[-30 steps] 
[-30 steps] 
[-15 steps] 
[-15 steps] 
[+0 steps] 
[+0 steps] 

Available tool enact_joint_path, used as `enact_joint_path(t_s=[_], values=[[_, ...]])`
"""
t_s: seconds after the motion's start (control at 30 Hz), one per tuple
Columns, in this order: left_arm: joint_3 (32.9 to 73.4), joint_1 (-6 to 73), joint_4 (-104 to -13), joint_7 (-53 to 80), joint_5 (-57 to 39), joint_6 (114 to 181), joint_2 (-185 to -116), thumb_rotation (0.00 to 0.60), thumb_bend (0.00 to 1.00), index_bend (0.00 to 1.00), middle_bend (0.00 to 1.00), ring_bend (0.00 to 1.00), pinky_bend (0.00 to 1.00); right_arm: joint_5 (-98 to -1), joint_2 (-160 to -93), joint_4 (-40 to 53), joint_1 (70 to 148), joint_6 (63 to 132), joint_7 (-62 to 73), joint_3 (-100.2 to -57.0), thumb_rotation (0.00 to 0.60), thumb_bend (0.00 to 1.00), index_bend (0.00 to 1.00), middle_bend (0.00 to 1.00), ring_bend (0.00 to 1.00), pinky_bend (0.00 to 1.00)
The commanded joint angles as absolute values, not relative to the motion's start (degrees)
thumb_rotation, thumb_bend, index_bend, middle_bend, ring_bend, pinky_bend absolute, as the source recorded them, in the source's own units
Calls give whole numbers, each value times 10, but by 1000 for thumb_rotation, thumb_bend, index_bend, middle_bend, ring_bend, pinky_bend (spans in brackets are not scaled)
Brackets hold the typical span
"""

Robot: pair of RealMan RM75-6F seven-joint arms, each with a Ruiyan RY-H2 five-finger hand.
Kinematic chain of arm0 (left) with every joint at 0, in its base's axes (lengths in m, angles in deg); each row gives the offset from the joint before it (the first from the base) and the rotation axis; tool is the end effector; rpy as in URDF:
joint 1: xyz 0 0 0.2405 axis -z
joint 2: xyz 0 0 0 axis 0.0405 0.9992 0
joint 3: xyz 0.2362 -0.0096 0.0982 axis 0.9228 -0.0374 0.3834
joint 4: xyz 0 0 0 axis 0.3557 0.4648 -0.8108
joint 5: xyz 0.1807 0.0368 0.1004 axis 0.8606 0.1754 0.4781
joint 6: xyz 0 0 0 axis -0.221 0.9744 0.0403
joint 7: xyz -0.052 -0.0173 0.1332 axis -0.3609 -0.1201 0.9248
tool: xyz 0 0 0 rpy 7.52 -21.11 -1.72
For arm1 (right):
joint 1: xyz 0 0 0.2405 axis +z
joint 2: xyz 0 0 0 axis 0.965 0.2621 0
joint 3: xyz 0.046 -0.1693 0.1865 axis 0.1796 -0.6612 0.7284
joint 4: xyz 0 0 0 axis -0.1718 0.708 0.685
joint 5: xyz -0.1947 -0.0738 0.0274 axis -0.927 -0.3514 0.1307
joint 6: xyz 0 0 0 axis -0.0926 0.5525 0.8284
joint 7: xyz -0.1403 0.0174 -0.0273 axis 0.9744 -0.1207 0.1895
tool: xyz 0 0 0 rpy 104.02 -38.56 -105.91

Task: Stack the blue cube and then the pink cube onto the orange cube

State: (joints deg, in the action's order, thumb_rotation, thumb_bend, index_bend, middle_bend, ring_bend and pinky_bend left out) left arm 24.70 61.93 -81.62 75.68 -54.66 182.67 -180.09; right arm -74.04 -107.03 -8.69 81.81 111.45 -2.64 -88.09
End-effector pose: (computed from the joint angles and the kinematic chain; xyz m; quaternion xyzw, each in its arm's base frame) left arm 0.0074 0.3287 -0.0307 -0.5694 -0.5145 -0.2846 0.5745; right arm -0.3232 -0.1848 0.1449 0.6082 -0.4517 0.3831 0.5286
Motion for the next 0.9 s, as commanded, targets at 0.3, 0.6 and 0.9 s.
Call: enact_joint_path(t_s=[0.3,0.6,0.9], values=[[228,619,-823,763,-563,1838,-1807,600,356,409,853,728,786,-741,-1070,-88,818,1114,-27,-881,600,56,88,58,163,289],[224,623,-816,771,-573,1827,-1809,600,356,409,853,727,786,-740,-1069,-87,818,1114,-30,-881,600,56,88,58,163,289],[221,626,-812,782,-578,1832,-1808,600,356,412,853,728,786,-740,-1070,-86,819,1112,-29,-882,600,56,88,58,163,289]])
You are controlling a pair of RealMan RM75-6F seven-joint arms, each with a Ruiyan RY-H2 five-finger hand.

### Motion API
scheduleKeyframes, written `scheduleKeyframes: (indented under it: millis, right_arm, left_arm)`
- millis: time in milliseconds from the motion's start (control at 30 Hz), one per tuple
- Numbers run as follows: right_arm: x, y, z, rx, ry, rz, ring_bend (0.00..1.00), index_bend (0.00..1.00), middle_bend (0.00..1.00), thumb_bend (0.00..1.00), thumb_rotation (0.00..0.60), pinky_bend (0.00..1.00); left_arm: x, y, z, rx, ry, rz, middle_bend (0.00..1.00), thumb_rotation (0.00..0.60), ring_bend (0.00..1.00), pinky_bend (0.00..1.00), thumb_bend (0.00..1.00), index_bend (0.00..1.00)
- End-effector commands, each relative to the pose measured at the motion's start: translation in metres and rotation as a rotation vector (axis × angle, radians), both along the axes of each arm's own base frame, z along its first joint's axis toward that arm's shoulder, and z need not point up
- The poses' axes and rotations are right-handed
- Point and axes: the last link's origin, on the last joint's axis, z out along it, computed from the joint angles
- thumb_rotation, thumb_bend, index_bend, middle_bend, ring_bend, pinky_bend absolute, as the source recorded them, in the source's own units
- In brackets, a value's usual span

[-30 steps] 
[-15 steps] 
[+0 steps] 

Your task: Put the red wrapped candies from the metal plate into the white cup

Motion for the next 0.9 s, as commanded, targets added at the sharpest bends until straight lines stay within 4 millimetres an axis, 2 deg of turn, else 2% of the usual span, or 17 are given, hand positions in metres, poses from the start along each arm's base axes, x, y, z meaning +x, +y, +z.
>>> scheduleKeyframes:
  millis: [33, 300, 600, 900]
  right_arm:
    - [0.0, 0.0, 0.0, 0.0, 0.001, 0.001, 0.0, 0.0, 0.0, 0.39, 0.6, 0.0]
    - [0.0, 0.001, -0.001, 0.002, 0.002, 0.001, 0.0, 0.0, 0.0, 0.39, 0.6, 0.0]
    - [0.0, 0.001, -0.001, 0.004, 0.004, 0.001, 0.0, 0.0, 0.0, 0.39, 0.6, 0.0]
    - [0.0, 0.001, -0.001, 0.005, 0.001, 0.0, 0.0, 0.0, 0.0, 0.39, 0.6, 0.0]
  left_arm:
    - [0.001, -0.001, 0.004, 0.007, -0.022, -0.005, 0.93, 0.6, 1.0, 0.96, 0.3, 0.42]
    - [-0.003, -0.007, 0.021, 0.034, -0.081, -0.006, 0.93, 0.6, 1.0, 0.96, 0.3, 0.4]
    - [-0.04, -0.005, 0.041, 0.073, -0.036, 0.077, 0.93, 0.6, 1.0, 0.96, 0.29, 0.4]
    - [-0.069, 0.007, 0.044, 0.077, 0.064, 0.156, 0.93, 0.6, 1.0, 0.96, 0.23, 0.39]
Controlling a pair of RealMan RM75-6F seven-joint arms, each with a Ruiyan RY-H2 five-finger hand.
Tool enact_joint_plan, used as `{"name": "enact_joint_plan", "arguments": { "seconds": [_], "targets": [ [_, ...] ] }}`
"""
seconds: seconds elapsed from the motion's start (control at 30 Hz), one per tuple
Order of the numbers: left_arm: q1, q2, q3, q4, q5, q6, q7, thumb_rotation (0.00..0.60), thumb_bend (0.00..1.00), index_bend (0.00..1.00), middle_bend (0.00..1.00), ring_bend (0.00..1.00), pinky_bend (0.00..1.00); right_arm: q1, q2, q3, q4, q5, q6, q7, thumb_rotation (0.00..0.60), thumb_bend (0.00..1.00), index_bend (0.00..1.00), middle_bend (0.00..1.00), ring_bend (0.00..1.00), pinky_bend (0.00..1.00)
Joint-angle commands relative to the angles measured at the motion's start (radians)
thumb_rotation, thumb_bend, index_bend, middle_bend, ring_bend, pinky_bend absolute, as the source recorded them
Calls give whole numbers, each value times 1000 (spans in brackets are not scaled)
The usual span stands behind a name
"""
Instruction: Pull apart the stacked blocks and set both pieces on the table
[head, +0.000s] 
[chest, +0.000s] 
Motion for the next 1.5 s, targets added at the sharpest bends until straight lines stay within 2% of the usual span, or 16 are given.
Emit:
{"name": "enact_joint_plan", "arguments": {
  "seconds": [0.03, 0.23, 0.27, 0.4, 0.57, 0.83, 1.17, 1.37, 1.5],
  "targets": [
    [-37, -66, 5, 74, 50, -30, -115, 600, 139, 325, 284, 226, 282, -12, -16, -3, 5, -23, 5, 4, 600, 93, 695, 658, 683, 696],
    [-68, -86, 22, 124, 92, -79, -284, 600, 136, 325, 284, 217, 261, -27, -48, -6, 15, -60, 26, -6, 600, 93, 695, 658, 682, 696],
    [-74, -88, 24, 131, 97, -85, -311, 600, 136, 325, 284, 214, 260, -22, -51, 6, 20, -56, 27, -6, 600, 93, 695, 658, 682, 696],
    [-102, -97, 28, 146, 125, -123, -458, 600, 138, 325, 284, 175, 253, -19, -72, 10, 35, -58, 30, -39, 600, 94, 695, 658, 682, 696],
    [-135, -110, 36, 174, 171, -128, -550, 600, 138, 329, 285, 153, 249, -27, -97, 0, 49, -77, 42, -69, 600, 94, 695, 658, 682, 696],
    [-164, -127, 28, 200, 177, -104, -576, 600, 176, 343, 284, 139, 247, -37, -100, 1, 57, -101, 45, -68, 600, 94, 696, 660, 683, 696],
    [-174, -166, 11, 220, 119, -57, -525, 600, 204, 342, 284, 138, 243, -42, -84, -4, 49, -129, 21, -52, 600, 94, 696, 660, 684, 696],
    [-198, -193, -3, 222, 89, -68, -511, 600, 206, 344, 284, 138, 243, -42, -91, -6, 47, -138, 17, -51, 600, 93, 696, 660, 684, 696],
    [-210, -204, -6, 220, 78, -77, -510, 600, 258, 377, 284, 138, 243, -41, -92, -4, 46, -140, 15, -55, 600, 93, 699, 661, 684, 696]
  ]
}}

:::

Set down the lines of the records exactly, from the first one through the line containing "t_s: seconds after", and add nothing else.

_Solution to the exercise_
[-30 steps] 
[-30 steps] 
[-15 steps] 
[-15 steps] 
[+0 steps] 
[+0 steps] 

Available tool enact_joint_path, used as `enact_joint_path(t_s=[_], values=[[_, ...]])`
"""
t_s: seconds after the motion's start (control at 30 Hz), one per tuple

No more output is needed.